▶ **WHAT YOU SHOULD DO**
Your task is to return the listing below word for word, without any of its images.
►
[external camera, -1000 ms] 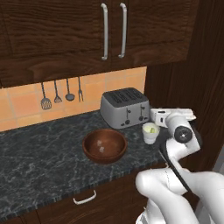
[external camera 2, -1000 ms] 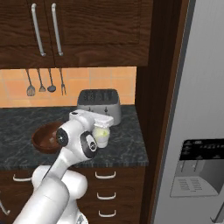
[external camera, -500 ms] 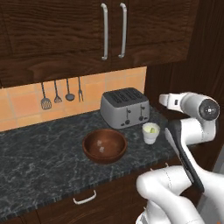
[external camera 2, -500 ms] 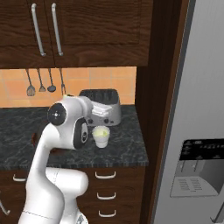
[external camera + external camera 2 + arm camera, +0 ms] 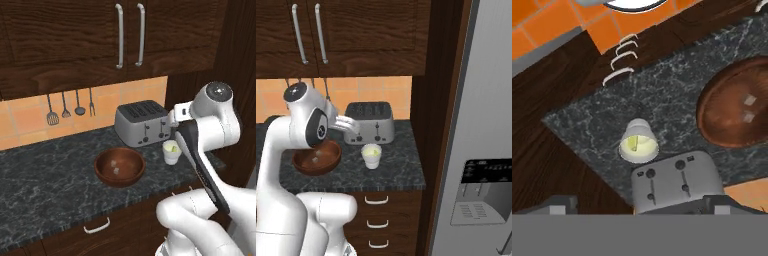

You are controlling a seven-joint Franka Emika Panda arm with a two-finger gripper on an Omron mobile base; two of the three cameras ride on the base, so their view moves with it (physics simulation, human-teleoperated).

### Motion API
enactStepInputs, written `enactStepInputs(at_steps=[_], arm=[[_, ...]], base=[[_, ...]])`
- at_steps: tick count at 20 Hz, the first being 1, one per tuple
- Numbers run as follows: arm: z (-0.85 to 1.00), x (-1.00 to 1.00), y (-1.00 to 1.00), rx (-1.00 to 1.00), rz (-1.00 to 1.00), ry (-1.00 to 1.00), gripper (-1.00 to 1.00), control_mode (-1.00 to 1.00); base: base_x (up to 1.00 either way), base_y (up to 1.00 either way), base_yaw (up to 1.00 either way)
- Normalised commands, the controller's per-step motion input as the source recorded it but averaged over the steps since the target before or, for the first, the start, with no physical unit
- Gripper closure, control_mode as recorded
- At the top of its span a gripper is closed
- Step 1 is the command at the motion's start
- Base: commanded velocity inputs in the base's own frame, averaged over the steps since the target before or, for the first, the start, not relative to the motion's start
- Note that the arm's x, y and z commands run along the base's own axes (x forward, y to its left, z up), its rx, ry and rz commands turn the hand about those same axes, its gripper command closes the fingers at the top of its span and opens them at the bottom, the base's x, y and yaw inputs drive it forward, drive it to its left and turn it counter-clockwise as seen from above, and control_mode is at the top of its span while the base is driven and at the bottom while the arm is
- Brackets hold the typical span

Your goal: Grab a lemon wedge from the fridge and one ice cube from the ice bowl, and put them in the glass of lemonade.

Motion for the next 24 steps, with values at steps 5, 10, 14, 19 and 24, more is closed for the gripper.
enactStepInputs(at_steps=[5, 10, 14, 19, 24], arm=[[-0.32, -0.26, 0.72, 0.0, 0.36, 0.38, -1.0, -1.0], [-0.83, -0.06, 0.69, 0.0, 0.42, 0.22, -1.0, -1.0], [-0.99, 0.0, 0.53, -0.02, 0.4, 0.01, -1.0, -1.0], [-0.43, 0.0, 0.65, -0.05, 0.25, 0.05, -1.0, -1.0], [-0.12, 0.14, 0.5, -0.01, 0.13, 0.07, -1.0, -1.0]], base=[[0.0, 0.0, 0.0], [0.0, 0.0, 0.0], [0.0, 0.0, 0.0], [0.0, 0.0, 0.0], [0.0, 0.0, 0.0]])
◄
▶ **EXERCISE OUTPUT**
[external camera, -1000 ms] 
[external camera 2, -1000 ms] 
[external camera, -500 ms] 
[external camera 2, -500 ms] 
[external camera + external camera 2 + arm camera, +0 ms] 

You are controlling a seven-joint Franka Emika Panda arm with a two-finger gripper on an Omron mobile base; two of the three cameras ride on the base, so their view moves with it (physics simulation, human-teleoperated).

### Motion API
enactStepInputs, written `enactStepInputs(at_steps=[_], arm=[[_, ...]], base=[[_, ...]])`
- at_steps: tick count at 20 Hz, the first being 1, one per tuple
- Numbers run as follows: arm: z (-0.85 to 1.00), x (-1.00 to 1.00), y (-1.00 to 1.00), rx (-1.00 to 1.00), rz (-1.00 to 1.00), ry (-1.00 to 1.00), gripper (-1.00 to 1.00), control_mode (-1.00 to 1.00); base: base_x (up to 1.00 either way), base_y (up to 1.00 either way), base_yaw (up to 1.00 either way)
- Normalised commands, the controller's per-step motion input as the source recorded it but averaged over the steps since the target before or, for the first, the start, with no physical unit
- Gripper closure, control_mode as recorded
- At the top of its span a gripper is closed
- Step 1 is the command at the motion's start
- Base: commanded velocity inputs in the base's own frame, averaged over the steps since the target before or, for the first, the start, not relative to the motion's start
- Note that the arm's x, y and z commands run along the base's own axes (x forward, y to its left, z up), its rx, ry and rz commands turn the hand about those same axes, its gripper command closes the fingers at the top of its span and opens them at the bottom, the base's x, y and yaw inputs drive it forward, drive it to its left and turn it counter-clockwise as seen from above, and control_mode is at the top of its span while the base is driven and at the bottom while the arm is
- Brackets hold the typical span

Your goal: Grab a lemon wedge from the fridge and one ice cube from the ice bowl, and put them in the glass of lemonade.

Motion for the next 24 steps, with values at steps 5, 10, 14, 19 and 24, more is closed for the gripper.
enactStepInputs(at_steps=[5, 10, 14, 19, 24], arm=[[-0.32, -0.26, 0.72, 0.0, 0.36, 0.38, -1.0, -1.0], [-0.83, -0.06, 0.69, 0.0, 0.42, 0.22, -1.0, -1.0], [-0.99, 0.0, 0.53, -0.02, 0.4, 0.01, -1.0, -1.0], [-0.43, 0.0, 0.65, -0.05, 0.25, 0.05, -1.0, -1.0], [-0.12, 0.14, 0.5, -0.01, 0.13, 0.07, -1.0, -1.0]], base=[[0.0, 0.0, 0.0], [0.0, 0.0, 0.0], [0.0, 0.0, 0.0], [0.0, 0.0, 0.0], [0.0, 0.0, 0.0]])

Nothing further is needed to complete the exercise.